Wounds and bacterial infections among people who inject drugs

If bacteria get into the body when a person is injecting drugs, they can lead to wounds on the skin (e.g., abscesses), heart infections (e.g., endocarditis) and infections in other parts of the body (e.g., bones, blood). These infections can cause significant harms and often require medical treatment. Delaying, avoiding or leaving medical treatment before it has been completed can make infections worse. Evidence indicates that rates of hospitalization for bacterial infections related to injecting drugs are increasing in many parts of Canada.2,3

Social and structural factors play a key role in shaping the risk of bacterial infection at each step in the process of getting, preparing and injecting drugs. Understanding how these factors increase the risk of infections can help identify areas where policy changes are needed and ways to support people who use drugs. 

What research did the qualitative systematic review include?

The systematic review included 26 studies that analyzed qualitative data published between 2000 and 2021. A study was included if it reported on all of the following:

  • people who inject drugs
  • social, structural or environmental factors (e.g., housing or policing) that can affect the risk of infections or treatment of infections 
  • experiences of bacterial infections, treatment of infections or consequences of infections

Most included studies were from North America (n = 20). Data in the studies came from individual interviews (n = 23), observation (n = 4) and focus groups (n=2), with some studies using multiple methods. All studies were assessed for quality and analyzed for themes. 

What social and structural factors affect risk of wounds and bacterial infections?

The review identified four social and structural factors that increase the risk of wounds and bacterial infections for people who inject drugs. It also identified two ways that people who use drugs attempt to navigate these factors to reduce the risk of bacterial infections for themselves and each other. 
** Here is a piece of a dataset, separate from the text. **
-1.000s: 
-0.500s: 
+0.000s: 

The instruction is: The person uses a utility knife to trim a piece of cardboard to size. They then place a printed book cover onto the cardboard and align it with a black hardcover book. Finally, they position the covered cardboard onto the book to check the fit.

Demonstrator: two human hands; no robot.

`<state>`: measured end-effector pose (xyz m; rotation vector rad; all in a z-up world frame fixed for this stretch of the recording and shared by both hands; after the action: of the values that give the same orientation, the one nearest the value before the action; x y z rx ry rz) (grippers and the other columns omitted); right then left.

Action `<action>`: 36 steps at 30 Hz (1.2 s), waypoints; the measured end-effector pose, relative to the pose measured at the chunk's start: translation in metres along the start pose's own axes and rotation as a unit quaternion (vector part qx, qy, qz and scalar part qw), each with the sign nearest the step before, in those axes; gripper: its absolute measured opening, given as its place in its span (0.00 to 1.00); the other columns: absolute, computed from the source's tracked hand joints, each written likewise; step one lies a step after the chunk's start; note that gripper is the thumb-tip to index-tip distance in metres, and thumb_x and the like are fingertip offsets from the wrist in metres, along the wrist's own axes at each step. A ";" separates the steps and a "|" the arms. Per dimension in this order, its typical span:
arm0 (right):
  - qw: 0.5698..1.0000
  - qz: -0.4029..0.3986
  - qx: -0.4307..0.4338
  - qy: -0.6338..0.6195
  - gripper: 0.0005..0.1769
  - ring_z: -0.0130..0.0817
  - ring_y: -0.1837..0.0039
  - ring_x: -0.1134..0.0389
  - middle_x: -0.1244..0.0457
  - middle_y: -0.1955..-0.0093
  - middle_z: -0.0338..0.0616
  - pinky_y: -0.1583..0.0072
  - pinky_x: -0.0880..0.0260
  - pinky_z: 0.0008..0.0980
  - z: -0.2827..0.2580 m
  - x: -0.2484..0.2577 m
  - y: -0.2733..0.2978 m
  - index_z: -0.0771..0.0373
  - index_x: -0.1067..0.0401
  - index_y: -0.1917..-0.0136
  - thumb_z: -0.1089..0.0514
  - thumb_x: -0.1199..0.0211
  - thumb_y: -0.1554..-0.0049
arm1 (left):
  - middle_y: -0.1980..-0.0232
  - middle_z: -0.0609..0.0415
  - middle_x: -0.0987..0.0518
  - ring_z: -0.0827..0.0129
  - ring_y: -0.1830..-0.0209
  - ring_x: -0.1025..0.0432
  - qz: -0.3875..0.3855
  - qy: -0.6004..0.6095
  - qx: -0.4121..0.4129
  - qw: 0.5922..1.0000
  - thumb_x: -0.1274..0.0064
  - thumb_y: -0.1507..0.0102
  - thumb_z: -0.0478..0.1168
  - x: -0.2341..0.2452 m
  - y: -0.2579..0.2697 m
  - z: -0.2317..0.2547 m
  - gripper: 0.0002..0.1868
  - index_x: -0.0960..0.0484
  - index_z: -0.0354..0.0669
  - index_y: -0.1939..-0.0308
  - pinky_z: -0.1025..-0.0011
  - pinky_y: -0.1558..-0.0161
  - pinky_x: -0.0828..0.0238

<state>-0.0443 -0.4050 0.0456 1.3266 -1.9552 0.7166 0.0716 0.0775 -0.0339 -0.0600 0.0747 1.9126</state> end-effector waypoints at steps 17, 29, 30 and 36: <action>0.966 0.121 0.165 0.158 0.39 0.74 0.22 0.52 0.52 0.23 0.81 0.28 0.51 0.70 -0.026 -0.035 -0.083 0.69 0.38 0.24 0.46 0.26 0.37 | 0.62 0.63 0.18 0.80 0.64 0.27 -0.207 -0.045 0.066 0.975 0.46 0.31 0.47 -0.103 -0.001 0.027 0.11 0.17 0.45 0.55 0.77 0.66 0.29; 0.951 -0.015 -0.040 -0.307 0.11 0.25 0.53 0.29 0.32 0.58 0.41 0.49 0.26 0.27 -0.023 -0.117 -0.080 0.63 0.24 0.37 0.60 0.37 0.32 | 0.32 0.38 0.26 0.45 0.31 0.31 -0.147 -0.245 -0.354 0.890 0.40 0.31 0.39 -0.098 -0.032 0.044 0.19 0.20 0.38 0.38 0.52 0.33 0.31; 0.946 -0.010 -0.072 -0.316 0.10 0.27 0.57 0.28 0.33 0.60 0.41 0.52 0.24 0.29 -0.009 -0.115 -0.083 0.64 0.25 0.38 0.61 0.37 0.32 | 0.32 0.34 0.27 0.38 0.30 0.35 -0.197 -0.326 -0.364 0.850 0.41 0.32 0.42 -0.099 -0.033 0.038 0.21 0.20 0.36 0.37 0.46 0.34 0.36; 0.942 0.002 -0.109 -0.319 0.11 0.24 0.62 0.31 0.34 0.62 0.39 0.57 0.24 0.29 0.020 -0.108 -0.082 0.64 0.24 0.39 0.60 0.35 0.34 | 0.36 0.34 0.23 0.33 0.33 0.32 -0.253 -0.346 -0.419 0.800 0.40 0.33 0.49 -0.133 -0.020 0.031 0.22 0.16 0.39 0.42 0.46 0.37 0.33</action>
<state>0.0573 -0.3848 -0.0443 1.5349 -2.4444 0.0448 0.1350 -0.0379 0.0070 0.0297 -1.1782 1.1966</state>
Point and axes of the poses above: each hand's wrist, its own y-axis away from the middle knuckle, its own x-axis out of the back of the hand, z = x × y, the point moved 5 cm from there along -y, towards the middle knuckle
The review found that the following social and structural factors increase the risk of bacterial infections for people who inject drugs.

 1. The unregulated drug supply

The review identified low quality and variation in the unregulated drug supply as a factor that increases the risk of infections. Unregulated drugs are often of low quality, containing fillers, particles that do not dissolve and bacteria. These can damage blood vessels, cause wounds and increase the risk of bacterial infections. The varying characteristics (e.g., between regions and over time) of the unregulated drug supply can also increase the risk of infections by impacting drug preparation and injecting practices (e.g., injection frequency; overuse of acidifiers to dissolve drugs, which can cause vein damage). 

2. Unsafe spaces

The review found that lack of housing and criminalization of drug use increased the risk of infection by driving people to inject in unsafe spaces. Lack of housing made it more difficult for people to engage in safer injecting practices in a variety of ways (e.g., no clean surface to prepare drugs on; no running water to wash hands; poor lighting, which led to missing the vein). It also made it more challenging for individuals to receive medical care for bacterial infections (e.g., lack of housing can make people ineligible for outpatient intravenous antibiotic treatments, and it can make following up with healthcare providers challenging). 

Criminalization of drug use leads people to try to avoid the police when using in public spaces, pushing them into unsafe spaces. This increases the risk of infections because it leads people to rush injections and skip safer injecting practices (e.g., not using filters, not using sterile water), inject in unhygienic places (e.g., abandoned buildings) and miss their vein. 

The review showed how supervised consumption services (SCS) create safer spaces, reducing the risk of infections caused by lack of housing and criminalization. SCS are services where people can receive education on safer injecting and implement safer injecting practices (e.g., by having access to hygienic, well-lit space where they can take their time to inject). They also enable people to access trusted healthcare providers for wound or infection care when needed. 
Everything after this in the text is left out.